Em, “Alice in Wonderland”, Johnny Depp é o Chapeleiro Louco e Mia Wasikowska a Alice de 19 anos de idade, que regressa ao excêntrico mundo que encontrou pela primeira vez quando era criança reunindo-se assim com os seus amigos de infância: o Coelho Branco, Tweedledee e Tweedledum, a Ratazana, a Lagarta, o Gato Cheshire. Neste filme, Alice embarca numa fantástica viagem para encontrar o seu verdadeiro destino e acabar com o reino de terror da Rainha Vermelha. Realizado por Tim Burton para a Disney, foi filmado para projecção a 3 dimensões com uma fusão de imagens reais e animações foto-realistas. Esta longa-metragem vem na sequência do filme original (realizado por Cecil Hepworh). Apresenta uma banda sonora baseada na história e inspirada na personagem principal, Alice.

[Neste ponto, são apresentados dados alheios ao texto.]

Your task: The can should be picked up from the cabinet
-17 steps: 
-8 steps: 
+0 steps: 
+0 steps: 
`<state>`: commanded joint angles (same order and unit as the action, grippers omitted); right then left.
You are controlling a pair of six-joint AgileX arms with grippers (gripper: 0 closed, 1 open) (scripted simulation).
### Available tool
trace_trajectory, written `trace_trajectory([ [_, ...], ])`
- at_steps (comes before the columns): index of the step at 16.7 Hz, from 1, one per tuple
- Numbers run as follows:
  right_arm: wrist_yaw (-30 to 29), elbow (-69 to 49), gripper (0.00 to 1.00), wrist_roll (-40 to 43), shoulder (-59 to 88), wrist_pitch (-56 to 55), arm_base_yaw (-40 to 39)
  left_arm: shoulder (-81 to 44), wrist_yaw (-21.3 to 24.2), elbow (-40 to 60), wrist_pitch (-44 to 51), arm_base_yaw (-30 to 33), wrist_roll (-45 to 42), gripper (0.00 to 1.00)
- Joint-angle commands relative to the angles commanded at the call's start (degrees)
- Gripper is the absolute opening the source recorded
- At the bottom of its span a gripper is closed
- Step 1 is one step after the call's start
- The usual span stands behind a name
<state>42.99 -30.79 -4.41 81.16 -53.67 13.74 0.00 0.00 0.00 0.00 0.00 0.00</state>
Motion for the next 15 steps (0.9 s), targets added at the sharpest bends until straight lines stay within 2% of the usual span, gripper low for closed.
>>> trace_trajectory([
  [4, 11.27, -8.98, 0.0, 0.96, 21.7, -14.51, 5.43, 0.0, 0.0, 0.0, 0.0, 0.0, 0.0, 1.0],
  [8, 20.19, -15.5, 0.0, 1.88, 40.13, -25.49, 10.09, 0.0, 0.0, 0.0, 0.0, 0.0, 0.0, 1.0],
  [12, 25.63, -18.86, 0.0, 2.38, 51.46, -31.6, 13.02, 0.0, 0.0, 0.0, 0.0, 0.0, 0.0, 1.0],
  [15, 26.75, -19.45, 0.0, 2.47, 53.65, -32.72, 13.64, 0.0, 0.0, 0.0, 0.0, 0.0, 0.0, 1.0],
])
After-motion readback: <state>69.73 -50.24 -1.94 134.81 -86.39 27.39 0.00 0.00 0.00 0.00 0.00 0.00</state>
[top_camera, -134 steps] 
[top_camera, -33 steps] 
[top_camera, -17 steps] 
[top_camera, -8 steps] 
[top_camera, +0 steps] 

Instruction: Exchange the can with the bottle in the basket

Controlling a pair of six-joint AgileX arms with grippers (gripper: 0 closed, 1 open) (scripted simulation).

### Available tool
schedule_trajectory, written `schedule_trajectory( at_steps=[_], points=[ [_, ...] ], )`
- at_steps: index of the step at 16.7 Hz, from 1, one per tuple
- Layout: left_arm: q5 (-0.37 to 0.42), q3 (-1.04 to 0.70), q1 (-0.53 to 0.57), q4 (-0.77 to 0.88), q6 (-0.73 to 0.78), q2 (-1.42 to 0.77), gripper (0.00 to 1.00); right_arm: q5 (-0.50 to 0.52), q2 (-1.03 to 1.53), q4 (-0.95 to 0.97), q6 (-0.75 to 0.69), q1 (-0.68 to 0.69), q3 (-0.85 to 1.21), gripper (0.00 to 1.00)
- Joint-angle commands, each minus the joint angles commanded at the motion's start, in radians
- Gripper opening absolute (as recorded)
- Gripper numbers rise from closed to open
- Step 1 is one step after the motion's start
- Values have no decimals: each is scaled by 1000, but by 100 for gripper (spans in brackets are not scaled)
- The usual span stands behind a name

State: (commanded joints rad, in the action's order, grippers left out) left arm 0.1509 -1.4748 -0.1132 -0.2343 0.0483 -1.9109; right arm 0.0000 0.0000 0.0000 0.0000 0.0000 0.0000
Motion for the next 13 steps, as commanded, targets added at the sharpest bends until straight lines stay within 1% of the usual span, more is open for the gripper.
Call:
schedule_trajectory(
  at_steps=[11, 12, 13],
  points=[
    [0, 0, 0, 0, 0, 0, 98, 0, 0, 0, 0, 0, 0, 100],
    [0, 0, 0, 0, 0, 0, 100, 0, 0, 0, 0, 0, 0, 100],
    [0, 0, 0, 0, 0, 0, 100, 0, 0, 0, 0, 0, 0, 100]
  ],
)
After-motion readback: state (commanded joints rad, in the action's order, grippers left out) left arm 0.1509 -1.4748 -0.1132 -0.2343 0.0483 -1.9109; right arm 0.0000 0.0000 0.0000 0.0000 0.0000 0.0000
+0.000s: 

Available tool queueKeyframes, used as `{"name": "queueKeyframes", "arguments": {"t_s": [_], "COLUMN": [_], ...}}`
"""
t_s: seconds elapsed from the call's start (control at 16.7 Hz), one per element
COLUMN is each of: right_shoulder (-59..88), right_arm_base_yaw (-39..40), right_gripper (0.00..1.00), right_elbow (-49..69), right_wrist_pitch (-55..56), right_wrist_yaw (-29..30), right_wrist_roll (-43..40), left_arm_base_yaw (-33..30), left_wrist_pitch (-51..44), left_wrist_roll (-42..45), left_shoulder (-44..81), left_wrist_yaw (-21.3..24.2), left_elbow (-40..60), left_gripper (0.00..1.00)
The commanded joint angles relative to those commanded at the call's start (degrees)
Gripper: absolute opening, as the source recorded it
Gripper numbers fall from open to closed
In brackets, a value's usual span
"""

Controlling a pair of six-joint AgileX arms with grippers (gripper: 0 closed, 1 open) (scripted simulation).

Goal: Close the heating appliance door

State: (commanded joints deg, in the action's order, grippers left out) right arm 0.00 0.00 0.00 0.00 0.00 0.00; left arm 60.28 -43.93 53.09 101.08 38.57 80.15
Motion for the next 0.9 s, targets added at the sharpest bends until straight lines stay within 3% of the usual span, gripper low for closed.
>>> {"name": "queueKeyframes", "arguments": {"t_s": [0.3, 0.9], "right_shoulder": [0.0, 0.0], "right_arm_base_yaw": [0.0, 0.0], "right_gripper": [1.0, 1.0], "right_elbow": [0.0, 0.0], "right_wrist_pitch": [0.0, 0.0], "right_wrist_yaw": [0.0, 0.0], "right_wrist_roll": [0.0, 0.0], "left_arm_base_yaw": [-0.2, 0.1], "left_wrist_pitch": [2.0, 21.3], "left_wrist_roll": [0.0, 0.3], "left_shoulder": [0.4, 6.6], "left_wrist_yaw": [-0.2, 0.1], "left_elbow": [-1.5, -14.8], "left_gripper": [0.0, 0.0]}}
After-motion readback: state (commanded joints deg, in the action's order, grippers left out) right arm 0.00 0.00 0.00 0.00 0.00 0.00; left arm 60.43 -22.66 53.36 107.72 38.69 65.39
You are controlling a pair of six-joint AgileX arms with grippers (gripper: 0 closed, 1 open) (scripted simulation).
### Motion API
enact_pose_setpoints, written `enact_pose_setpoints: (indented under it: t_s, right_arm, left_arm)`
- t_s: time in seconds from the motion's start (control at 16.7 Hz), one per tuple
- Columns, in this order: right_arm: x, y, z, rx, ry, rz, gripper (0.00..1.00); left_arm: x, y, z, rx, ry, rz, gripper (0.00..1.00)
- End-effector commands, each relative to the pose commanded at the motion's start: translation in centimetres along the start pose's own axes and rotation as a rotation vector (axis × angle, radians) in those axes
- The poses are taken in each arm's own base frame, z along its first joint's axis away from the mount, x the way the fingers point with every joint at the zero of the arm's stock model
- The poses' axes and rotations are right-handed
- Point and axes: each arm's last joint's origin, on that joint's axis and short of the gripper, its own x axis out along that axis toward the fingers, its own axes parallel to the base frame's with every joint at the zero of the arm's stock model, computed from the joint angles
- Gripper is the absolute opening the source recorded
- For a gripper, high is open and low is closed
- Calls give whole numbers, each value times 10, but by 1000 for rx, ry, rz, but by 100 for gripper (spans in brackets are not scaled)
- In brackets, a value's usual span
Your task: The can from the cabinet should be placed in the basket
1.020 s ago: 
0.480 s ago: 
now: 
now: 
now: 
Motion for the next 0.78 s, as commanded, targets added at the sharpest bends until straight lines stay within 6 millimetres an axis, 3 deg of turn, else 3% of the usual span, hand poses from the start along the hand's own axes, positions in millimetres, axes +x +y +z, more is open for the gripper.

Nesta película, o efeito 3D envolve o espectador no meio. Porém, este não desaparece porque é necessário utilizar óculos para conseguir visualizar os efeitos. A colocação de óculos para ver efeitos em 3D, retira o objectivo da imediação, isto é, o meio não desaparece. Assim sendo, a hipermediacia encontra-se superiormente ligada ao filme, porque sendo um filme basicamente em 3D, o estilo de representação visual lembra ao espectador o meio que ele usa para ver.